» Aim of the exercise: Retype exactly the lines that run from the line with "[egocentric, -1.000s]" to the final line of the entries, keeping both ends and nothing else.

[Stored entries]
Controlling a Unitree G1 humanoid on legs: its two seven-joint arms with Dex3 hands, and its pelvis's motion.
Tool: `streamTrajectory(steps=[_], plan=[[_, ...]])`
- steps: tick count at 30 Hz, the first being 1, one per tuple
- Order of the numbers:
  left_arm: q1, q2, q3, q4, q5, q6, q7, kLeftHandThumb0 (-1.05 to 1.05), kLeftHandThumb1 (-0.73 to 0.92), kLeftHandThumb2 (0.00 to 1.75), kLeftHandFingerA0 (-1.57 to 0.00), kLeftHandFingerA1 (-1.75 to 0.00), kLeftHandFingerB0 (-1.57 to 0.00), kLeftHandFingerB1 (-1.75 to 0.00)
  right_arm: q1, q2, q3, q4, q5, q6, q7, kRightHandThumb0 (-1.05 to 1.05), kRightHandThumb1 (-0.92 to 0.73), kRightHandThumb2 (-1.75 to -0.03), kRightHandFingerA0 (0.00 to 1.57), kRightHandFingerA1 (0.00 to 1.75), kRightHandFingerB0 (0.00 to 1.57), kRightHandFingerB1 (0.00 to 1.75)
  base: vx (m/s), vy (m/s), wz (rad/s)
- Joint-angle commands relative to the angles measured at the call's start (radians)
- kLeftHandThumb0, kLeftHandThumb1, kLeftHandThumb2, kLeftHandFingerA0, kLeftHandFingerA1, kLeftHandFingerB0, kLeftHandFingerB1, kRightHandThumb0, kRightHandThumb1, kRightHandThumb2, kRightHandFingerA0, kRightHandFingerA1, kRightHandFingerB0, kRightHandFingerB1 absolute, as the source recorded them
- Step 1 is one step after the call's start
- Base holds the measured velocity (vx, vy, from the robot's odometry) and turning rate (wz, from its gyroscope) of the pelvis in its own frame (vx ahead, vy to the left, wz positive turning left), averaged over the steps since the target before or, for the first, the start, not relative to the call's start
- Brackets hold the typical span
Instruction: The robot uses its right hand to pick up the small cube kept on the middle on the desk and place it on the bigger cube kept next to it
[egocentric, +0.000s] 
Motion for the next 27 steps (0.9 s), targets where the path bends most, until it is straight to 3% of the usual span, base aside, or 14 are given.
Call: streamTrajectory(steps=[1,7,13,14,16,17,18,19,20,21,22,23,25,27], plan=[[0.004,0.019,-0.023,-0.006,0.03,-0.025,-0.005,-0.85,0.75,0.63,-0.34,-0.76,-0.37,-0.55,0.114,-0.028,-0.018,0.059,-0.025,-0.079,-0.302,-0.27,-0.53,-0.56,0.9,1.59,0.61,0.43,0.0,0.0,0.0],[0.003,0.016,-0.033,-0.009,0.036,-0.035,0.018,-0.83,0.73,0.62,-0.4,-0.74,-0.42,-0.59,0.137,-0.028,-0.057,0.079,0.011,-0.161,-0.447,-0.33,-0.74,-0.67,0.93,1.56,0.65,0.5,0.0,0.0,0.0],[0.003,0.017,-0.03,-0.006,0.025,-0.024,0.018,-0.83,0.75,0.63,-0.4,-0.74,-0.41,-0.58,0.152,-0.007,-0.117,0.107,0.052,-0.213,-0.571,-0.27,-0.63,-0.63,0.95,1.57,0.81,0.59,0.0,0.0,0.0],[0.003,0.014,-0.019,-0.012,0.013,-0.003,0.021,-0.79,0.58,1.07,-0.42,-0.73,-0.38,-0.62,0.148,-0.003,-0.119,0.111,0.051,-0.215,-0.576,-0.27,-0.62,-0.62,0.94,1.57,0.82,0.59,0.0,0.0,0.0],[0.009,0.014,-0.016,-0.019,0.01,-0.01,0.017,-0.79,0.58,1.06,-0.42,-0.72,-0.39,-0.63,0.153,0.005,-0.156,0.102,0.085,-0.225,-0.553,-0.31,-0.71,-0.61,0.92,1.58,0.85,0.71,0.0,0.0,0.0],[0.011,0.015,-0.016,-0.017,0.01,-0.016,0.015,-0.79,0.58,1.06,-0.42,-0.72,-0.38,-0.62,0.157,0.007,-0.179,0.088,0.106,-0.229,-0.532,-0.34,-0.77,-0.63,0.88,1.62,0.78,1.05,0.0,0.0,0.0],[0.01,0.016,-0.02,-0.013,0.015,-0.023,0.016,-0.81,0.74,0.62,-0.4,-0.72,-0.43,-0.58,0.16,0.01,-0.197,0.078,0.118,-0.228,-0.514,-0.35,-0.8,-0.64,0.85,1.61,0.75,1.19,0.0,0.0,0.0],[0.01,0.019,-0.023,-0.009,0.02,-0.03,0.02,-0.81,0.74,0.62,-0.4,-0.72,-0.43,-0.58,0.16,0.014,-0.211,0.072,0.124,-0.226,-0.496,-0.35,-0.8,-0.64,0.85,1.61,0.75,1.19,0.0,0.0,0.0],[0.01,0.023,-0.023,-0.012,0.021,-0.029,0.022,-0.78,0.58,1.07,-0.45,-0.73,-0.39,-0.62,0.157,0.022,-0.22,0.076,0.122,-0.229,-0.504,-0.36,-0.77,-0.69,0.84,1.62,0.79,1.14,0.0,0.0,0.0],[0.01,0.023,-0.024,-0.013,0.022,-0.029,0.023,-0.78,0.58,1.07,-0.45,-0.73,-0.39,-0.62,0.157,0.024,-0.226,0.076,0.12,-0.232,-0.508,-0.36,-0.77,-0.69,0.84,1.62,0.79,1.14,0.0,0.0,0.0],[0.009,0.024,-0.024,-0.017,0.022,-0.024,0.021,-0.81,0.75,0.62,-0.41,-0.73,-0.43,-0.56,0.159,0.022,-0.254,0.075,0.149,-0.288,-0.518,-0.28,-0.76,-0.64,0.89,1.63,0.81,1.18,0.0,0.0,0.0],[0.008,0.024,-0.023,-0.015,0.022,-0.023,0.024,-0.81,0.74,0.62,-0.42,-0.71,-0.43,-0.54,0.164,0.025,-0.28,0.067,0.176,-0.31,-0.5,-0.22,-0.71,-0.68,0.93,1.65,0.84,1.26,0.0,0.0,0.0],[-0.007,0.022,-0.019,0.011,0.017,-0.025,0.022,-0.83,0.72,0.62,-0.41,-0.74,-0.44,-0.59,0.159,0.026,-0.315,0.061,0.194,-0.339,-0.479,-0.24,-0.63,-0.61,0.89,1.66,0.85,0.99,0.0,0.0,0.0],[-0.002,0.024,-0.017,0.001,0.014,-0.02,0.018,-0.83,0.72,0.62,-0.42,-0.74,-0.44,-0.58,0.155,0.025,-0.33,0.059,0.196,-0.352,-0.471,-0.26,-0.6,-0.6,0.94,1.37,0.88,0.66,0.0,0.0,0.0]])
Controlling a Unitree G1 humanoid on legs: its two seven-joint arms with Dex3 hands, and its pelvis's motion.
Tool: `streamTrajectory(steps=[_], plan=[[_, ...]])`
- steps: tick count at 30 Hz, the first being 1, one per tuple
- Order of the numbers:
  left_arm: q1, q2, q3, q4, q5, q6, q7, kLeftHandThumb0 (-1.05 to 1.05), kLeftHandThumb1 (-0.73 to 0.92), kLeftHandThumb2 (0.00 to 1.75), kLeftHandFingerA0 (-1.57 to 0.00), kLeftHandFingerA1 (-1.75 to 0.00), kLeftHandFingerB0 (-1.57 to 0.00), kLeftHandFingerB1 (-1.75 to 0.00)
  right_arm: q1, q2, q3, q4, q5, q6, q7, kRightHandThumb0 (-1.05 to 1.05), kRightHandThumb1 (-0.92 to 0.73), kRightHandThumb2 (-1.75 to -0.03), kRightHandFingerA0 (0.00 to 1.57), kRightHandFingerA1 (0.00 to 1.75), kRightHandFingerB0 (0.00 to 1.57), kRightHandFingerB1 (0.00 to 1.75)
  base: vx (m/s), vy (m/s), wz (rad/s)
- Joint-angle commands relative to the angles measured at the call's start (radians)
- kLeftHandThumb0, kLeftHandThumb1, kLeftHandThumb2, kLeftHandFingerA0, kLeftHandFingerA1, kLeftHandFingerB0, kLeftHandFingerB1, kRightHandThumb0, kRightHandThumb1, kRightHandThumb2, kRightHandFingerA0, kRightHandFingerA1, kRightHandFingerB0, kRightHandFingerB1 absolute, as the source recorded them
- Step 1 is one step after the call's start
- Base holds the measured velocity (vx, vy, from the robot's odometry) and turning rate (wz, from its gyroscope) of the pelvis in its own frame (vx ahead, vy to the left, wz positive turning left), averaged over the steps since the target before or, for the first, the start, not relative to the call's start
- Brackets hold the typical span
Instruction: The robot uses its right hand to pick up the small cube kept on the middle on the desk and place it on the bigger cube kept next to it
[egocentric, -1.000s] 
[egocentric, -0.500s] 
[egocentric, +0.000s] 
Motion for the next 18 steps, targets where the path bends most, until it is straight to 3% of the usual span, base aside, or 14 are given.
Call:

» The completed task:
[egocentric, -1.000s] 
[egocentric, -0.500s] 
[egocentric, +0.000s] 
Motion for the next 18 steps, targets where the path bends most, until it is straight to 3% of the usual span, base aside, or 14 are given.
Call:

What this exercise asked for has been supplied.